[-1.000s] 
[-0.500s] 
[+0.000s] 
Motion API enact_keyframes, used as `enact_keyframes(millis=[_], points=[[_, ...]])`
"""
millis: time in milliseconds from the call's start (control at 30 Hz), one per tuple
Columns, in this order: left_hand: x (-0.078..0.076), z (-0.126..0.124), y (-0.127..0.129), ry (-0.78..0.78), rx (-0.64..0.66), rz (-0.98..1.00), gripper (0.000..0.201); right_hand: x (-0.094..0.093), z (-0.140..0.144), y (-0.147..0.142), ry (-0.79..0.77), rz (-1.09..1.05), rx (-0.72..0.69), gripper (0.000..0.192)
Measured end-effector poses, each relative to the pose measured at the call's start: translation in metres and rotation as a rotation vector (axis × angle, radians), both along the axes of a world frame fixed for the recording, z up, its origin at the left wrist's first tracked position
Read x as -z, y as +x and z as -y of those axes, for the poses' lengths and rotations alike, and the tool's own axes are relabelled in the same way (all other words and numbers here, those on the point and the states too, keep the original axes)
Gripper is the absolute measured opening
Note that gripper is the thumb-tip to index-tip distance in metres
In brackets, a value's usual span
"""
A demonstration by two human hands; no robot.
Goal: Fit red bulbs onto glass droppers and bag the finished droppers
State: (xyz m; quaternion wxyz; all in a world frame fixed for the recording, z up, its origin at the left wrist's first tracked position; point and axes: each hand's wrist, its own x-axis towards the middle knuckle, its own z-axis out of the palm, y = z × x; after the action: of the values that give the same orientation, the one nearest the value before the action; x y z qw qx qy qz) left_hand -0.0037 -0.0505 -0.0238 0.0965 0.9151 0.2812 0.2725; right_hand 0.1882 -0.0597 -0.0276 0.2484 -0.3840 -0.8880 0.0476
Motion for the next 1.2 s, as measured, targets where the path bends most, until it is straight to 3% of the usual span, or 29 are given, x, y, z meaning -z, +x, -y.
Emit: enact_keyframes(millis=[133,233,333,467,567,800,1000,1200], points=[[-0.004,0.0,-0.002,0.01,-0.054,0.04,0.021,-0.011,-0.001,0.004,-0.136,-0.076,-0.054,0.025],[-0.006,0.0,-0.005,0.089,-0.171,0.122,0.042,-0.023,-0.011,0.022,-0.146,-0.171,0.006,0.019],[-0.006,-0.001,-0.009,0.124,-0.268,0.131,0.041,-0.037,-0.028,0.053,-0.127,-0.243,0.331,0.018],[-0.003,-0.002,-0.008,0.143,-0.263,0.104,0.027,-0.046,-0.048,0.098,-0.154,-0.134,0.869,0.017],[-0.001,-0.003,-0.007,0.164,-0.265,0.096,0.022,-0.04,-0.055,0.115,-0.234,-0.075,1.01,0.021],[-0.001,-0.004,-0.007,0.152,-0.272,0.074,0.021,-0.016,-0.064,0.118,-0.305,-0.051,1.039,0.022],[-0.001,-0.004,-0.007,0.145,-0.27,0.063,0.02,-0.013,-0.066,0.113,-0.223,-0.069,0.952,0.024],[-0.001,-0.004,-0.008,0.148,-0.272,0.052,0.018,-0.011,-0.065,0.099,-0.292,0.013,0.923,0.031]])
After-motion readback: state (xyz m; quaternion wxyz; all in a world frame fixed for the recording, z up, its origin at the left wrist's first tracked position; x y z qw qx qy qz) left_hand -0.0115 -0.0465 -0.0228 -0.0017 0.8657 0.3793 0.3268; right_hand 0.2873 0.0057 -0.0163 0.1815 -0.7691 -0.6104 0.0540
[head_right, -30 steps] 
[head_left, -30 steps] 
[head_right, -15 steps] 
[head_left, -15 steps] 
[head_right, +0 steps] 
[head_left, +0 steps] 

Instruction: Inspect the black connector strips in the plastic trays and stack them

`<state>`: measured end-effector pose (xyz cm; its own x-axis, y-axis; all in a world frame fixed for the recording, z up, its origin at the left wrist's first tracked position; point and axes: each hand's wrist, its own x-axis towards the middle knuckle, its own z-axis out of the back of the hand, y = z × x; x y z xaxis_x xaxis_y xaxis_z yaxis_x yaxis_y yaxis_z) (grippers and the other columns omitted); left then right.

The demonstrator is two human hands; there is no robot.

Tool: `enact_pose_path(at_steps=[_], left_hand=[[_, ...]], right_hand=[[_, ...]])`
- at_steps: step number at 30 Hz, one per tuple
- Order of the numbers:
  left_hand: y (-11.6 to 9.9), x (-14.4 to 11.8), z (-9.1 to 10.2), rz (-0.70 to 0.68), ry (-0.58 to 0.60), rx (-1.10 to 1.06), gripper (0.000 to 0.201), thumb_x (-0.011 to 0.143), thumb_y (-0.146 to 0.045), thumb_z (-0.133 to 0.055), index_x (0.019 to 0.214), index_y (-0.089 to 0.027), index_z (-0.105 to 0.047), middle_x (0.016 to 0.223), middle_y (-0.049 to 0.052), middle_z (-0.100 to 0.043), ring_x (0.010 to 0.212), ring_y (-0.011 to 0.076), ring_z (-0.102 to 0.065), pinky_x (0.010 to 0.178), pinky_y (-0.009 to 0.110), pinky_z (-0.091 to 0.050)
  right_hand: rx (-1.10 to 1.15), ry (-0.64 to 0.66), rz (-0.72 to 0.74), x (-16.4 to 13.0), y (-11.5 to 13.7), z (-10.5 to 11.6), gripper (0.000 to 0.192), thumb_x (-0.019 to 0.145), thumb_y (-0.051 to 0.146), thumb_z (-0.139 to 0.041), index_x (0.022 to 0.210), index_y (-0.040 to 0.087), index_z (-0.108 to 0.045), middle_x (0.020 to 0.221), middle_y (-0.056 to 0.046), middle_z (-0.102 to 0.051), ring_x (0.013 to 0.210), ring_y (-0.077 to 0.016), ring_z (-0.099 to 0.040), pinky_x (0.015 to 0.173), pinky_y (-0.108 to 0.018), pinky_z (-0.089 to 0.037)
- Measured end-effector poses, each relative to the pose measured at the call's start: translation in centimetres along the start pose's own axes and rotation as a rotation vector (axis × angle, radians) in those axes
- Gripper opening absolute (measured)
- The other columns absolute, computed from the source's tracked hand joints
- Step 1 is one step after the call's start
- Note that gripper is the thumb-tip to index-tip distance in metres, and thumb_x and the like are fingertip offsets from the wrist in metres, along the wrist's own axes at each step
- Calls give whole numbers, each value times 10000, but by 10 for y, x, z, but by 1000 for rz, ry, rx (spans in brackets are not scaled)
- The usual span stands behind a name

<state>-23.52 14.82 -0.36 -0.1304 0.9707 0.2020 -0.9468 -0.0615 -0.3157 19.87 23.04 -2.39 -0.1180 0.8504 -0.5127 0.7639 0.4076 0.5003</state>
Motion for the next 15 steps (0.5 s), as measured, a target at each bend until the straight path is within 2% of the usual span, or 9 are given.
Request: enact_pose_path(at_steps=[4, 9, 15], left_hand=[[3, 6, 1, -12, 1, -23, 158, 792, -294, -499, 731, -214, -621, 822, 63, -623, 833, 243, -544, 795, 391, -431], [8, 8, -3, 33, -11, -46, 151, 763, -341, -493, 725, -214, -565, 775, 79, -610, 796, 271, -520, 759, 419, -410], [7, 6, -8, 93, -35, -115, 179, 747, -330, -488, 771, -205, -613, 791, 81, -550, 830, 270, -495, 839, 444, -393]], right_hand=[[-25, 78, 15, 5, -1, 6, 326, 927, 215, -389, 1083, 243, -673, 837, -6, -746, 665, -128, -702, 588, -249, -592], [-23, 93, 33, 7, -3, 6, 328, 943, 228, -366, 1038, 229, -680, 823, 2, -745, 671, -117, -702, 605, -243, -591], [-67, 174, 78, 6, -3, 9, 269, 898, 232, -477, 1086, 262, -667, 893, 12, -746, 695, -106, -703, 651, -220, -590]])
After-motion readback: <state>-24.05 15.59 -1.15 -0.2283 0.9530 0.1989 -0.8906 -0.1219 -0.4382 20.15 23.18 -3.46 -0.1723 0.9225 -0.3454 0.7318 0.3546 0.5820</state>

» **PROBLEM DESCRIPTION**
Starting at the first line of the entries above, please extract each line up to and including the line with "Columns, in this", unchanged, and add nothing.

» **EXERCISE SOLUTION**
[-1.000s] 
[-0.500s] 
[+0.000s] 
Motion API enact_keyframes, used as `enact_keyframes(millis=[_], points=[[_, ...]])`
"""
millis: time in milliseconds from the call's start (control at 30 Hz), one per tuple
Columns, in this order: left_hand: x (-0.078..0.076), z (-0.126..0.124), y (-0.127..0.129), ry (-0.78..0.78), rx (-0.64..0.66), rz (-0.98..1.00), gripper (0.000..0.201); right_hand: x (-0.094..0.093), z (-0.140..0.144), y (-0.147..0.142), ry (-0.79..0.77), rz (-1.09..1.05), rx (-0.72..0.69), gripper (0.000..0.192)

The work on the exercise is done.